News In Brief

Tensions between russia and NATO over the bombing of Yugoslavia have eased sufficiently for a resumption of formal relations between the two, the Foreign Ministry in Moscow said. But in Brussels a meeting of ambassadors who sit with Russia on NATO's Permanent Joint Council was called off when the two sides could not agree on an agenda for discussions on how to patch up their differences following the Kosovo crisis. Russia suspended contacts with NATO in March to protest the bombings and expelled the alliance's senior representatives from Moscow.

In moves aimed at reassuring Palestinians, Israeli officials said last year's Wye Plantation peace deal will be applied "as written" and a controversial policy on Arab residency in Jerusalem will be reviewed. But in the Gaza Strip, Israeli troops fired rubber bullets at stone-throwing Palestinians (above) protesting the expansion of Jewish settlements. Nine youths were hurt. Organizers said the demonstration was meant as a message to new Prime Minister Ehud Barak that settlement "activities" should end. Returning from his first official trip to the US, Barak welcomed moves by Syria to curb radical Palestinian groups opposed to peace with Israel, and an aide suggested talks with the Damascus government could resume within a matter of weeks.
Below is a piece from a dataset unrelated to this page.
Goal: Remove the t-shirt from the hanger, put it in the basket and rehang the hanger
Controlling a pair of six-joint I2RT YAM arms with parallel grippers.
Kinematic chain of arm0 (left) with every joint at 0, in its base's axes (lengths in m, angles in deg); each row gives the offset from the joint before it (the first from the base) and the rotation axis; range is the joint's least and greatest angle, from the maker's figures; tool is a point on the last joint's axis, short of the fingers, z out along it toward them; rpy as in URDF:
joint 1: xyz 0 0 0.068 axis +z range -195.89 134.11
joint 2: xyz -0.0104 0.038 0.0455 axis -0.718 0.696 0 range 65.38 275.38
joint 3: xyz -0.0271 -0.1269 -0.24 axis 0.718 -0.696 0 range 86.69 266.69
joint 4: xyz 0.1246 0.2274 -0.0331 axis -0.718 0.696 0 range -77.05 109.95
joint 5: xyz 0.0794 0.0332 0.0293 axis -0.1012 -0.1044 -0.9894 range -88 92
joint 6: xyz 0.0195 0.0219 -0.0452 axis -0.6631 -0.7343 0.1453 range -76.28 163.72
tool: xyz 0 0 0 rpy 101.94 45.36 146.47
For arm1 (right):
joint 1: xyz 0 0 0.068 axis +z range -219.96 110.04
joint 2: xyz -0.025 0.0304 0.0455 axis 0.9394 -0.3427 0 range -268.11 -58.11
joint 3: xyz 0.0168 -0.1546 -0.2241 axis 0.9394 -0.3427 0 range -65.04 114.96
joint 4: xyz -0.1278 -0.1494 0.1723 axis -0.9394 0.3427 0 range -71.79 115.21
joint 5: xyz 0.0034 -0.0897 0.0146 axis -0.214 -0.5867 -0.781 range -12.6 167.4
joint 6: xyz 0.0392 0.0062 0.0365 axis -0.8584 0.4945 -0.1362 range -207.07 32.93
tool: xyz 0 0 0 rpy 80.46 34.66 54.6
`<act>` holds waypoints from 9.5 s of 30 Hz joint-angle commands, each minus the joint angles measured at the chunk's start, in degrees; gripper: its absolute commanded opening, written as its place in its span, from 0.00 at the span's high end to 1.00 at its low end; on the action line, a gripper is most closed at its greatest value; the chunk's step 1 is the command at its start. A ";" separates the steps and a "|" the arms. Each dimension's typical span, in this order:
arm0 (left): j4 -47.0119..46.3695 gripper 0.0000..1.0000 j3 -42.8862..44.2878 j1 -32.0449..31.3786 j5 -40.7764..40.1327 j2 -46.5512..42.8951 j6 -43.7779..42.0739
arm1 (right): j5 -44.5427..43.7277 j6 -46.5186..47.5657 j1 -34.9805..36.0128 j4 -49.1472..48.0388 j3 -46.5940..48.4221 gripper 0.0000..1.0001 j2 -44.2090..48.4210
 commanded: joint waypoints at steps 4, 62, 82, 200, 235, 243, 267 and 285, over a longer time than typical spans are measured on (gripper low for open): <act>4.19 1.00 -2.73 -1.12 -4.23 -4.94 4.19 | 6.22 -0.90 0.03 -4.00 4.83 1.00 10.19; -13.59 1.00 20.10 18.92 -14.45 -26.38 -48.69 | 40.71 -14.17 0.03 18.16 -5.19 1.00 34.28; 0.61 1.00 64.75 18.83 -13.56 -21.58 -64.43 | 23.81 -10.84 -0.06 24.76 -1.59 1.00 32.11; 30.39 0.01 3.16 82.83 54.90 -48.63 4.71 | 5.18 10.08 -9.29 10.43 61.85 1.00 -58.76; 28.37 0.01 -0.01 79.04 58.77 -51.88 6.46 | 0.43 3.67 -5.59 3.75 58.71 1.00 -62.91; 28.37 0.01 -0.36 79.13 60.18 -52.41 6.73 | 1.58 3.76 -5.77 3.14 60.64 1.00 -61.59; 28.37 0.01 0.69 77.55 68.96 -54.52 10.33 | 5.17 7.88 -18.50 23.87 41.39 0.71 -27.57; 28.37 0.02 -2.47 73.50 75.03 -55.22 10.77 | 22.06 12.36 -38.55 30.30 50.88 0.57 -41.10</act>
Still more abuse was heaped on Taiwan's President Lee Teng Hui by China, but military sources denied reports that large troop movements were under way in provinces facing the island. State news media called Lee "the scum of the nation" for his July 10 declaration insisting on state-to-state relations between the two governments. And a Foreign Ministry official ordered reporters not to call Lee "president" at daily news briefings. Meanwhile, Lee - in his first public comments since touching off the uproar - said the statehood reference was necessary to prepare Taiwan for talks on reunification with China.

In a blunt warning, the relatively moderate president of Iran was told by 24 senior military commanders to do "your Islamic and nationalistic duty" because their patience with his reformist agenda "is at an end." A letter to Mohamad Khatami - sent during last week's pro-democracy demonstrations but published only Monday - did not specify what the commanders want him to do. But it referred to his reform efforts as "insults" and blamed him for Iran's worst unrest in 20 years. Analysts said the letter suggested he may be losing his power struggle with hard-line Islamic clerics.

Hopes for eventual unity on the divided Mediterranean island of Cyprus are "delusions" that must be set aside in favor of coexistence as "two separate, independent states," Turkey's Prime Minister said. Bulent Ecevit, speaking on the 25th anniversary of the seizure of northern Cyprus by Turkish troops, rejected all notion of reintegration with the island's Greek population under a central government.

Police had to break up clashes between rival tribesmen in Nigeria's largest city, Lagos, and hundreds of people were fleeing new violence in another area as ethnic tensions increased under new President Olusegun Oba-sanjo. Tensions have flared since Obasanjo, a Yoruba, ended 15 years of military rule led by Muslim Hausa generals.